Consumer Affairs and BRN agreed with our recommendations and outlined the actions they plan to take to implement them. Although CalTech states that our report's recommendations are for the most part appropriate and in line with actions and initiatives that it has already undertaken, it explained that it has general concerns with the report and did not indicate whether it agrees with our recommendations. Our comments on CalTech's response begin on page 125.
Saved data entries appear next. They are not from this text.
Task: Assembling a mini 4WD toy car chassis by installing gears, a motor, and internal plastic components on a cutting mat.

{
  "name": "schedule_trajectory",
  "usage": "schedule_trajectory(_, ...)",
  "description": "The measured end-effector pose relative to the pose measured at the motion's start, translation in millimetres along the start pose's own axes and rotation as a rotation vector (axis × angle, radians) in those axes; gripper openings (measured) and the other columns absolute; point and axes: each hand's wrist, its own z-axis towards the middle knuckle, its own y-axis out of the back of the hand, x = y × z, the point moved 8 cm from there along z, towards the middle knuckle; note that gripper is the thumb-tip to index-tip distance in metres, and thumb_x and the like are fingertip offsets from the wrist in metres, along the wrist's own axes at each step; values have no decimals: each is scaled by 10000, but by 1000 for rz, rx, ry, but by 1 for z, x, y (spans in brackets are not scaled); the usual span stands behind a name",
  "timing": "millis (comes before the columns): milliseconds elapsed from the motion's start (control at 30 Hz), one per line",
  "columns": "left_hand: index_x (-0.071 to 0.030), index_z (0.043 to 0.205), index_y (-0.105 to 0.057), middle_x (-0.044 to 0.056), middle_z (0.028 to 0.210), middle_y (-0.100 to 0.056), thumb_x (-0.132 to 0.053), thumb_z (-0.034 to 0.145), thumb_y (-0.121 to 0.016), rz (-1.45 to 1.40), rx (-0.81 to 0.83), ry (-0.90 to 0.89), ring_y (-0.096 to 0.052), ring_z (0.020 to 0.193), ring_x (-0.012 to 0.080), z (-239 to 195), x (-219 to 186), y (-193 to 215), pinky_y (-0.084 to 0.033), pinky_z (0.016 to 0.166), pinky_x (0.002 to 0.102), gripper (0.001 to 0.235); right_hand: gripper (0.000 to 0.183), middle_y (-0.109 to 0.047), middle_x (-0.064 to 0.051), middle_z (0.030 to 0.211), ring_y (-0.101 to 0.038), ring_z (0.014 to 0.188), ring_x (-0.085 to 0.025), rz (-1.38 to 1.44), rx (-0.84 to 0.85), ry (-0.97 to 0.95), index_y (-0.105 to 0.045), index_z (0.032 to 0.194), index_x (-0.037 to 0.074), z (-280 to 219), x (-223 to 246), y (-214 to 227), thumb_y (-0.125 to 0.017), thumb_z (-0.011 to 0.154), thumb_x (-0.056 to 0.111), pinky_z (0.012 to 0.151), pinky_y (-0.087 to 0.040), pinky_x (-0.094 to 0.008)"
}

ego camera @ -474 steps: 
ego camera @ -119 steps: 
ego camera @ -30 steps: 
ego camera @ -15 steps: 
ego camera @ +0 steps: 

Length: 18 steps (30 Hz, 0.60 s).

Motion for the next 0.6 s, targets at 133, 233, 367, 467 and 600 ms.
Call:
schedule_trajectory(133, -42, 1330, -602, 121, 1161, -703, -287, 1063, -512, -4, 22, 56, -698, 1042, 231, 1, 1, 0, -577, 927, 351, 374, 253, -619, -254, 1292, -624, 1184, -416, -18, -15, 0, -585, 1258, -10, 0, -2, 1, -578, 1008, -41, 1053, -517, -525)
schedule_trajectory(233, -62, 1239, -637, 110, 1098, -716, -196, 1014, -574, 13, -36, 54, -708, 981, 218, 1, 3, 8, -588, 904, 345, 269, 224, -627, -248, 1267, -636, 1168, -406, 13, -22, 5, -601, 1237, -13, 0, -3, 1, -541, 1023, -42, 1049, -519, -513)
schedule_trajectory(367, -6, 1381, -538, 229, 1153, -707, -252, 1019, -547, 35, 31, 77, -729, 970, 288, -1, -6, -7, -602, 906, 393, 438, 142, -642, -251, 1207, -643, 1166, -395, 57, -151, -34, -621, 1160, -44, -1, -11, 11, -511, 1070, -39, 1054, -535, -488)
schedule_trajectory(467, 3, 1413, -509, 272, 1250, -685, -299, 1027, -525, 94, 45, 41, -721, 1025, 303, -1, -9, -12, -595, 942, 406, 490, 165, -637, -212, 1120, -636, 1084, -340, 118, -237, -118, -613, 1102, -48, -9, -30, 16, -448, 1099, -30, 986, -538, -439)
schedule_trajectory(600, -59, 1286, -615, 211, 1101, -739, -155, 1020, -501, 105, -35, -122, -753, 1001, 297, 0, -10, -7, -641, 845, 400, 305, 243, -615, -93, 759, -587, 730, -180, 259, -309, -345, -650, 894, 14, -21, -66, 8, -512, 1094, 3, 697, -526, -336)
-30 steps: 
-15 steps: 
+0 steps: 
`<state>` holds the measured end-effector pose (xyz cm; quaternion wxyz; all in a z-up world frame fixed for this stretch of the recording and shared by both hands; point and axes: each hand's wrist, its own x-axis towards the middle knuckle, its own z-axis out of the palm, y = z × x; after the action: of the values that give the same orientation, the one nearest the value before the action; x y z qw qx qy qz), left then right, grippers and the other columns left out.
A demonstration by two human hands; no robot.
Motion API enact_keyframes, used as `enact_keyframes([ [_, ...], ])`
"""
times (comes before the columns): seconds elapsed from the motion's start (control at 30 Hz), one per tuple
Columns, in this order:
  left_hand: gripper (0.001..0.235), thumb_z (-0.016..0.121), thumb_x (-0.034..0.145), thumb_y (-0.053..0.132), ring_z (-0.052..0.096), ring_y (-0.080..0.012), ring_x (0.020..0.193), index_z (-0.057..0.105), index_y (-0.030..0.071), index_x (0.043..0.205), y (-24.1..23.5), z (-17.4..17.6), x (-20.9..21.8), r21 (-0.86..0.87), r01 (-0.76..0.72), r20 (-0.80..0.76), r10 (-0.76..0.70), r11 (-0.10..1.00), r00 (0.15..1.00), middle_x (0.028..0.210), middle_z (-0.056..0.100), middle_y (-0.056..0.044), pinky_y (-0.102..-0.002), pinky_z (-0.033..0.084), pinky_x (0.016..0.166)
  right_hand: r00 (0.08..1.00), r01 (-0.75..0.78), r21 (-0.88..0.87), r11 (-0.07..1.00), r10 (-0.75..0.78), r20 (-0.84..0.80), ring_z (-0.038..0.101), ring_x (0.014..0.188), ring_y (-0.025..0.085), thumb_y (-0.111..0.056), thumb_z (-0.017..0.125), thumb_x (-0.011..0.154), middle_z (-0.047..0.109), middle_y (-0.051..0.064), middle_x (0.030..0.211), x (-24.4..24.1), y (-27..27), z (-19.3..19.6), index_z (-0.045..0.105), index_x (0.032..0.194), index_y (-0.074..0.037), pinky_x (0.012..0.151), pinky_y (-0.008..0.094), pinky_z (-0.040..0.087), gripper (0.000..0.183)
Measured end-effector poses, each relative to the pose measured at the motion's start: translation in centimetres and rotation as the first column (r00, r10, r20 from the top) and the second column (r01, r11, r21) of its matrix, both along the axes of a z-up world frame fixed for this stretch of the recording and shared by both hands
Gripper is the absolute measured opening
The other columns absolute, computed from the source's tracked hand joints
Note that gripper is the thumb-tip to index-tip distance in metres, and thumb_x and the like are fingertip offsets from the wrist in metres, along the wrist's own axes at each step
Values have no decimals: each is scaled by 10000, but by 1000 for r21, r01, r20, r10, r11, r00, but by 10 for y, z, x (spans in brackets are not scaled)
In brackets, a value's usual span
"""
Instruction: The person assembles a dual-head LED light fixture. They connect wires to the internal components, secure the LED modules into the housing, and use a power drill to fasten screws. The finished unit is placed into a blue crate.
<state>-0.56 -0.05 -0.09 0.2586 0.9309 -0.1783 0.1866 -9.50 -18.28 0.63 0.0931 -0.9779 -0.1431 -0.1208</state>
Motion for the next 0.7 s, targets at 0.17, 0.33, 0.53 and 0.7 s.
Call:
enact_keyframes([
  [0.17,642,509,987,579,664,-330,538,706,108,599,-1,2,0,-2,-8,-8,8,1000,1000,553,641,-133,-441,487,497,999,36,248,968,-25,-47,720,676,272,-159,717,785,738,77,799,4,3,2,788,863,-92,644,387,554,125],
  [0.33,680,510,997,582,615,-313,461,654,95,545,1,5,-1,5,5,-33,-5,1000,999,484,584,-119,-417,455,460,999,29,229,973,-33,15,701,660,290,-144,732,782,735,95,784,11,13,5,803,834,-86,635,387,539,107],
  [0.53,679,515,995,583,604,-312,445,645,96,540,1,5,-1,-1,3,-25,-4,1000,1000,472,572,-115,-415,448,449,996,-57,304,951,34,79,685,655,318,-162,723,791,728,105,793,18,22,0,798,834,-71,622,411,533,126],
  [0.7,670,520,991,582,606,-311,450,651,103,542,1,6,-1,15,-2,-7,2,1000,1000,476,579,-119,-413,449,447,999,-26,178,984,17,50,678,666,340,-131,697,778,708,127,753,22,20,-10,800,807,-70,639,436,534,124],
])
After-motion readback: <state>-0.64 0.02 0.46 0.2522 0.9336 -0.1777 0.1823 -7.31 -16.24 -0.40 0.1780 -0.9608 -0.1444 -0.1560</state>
1 Although Consumer Affairs consists of 40 regulatory entities, only 37 of these entities were originally scheduled to implement BreEZe. Specifically, the Bureau of Real Estate and the Bureau of Real Estate Appraisers were brought under Consumer Affairs as a result of the governor's reorganization plan, effective July 2013, after the BreEZe project was approved and underway. According to Consumer Affairs, it planned to implement BreEZe at these regulatory entities once the system was fully implemented at the 37 regulatory entities. Another entity, the Arbitration and Certification Program, does not issue licenses and will not be included in BreEZe.
2 An SPR provides a summary of proposed changes to the original project cost, schedule, or scope. An SPR is generally required when the project costs or total financial program benefits deviate or are anticipated to deviate by 10 percent or more, or a major change occurs in project requirements or methodology.
3 The BreEZe project team developed the estimate informally and not in the same manner as an SPR requires.
4 There are three contracts related to the BreEZe project—one contract for design, development, and implementation; another contract for maintenance support; and a third contract for the system license. When we discuss a specific contract, we identify it as either the design, maintenance, or system license contract.
5 At the time of the BreEZe procurement, General Services had several modules of standard contract language related to IT contracts.